::: The data :::

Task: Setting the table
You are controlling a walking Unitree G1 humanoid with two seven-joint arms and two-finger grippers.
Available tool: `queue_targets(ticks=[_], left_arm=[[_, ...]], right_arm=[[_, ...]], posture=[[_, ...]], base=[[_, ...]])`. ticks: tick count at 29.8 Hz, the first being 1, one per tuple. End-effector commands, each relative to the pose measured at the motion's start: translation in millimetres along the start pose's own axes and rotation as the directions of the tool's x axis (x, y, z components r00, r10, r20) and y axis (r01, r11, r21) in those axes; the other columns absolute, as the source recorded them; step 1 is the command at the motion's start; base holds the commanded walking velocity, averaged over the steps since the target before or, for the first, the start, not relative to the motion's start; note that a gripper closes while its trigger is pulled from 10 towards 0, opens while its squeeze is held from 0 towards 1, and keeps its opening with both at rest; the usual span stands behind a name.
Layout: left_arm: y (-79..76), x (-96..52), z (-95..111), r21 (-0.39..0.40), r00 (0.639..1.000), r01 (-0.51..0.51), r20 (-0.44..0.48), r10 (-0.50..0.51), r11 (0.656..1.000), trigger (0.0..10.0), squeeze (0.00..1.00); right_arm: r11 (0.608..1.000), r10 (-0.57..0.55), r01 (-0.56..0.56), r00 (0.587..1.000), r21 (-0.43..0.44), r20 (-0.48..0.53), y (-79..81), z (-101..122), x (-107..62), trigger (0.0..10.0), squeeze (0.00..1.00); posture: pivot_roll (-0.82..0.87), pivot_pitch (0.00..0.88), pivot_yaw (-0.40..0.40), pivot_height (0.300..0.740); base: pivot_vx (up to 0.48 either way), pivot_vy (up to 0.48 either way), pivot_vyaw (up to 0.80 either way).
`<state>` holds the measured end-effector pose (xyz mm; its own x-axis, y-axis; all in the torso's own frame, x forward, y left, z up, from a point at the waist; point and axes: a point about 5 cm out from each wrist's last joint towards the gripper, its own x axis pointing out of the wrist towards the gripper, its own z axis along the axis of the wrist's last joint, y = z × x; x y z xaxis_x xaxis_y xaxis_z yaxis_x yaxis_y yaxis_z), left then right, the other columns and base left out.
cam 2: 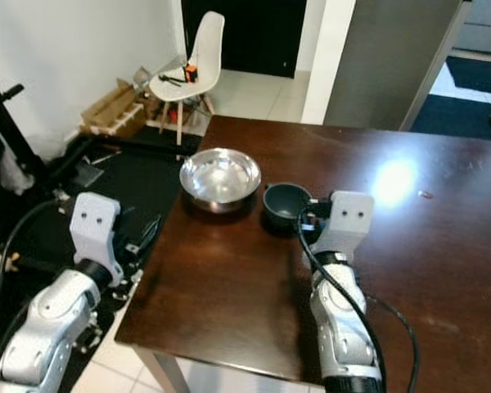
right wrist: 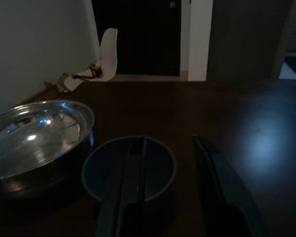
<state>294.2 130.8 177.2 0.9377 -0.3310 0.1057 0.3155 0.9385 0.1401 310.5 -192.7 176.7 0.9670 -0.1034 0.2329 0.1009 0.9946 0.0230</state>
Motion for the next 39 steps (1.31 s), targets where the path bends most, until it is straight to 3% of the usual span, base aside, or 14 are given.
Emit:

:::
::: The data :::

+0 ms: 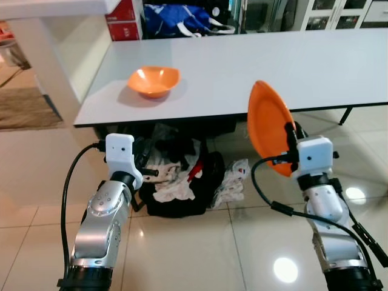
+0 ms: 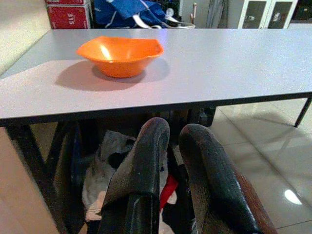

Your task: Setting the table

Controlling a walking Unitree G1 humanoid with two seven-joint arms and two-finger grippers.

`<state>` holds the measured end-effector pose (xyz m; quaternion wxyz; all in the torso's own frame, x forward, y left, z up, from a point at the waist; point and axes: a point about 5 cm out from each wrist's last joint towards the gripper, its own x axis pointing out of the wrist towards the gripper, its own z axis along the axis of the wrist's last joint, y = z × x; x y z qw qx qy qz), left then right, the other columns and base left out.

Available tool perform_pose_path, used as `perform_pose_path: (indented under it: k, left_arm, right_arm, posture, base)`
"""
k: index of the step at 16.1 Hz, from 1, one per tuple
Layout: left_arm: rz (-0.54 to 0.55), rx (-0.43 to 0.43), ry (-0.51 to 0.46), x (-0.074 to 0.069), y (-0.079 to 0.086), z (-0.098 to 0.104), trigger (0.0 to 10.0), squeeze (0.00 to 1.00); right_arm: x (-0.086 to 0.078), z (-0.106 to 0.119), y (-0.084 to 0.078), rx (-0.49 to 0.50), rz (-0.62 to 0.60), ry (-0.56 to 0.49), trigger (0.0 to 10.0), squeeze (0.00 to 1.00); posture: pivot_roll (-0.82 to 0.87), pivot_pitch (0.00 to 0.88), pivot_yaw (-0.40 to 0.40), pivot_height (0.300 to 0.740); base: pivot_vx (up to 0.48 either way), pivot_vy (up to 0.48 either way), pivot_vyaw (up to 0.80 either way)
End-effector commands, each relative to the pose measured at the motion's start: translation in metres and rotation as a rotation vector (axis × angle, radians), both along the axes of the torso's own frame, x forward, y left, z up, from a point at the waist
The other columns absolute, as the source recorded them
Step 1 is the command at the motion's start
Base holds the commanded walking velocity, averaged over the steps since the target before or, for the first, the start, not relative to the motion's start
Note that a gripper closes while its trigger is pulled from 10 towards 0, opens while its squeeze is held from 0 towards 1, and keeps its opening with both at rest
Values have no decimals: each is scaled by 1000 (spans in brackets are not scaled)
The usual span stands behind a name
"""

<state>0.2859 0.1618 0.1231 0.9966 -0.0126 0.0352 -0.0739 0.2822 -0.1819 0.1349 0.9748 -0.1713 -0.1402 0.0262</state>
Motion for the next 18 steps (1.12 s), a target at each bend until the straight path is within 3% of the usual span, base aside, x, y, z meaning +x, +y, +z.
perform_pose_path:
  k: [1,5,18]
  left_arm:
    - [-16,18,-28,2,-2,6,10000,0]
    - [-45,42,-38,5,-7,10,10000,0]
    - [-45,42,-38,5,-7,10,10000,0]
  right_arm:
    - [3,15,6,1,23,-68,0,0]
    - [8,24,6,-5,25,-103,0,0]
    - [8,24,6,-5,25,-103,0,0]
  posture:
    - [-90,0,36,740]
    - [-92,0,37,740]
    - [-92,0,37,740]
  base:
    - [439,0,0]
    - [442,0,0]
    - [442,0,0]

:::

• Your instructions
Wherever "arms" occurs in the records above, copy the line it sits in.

• Solved exercise
You are controlling a walking Unitree G1 humanoid with two seven-joint arms and two-finger grippers.
Controlling a walking Unitree G1 humanoid with two seven-joint arms and two-finger grippers.

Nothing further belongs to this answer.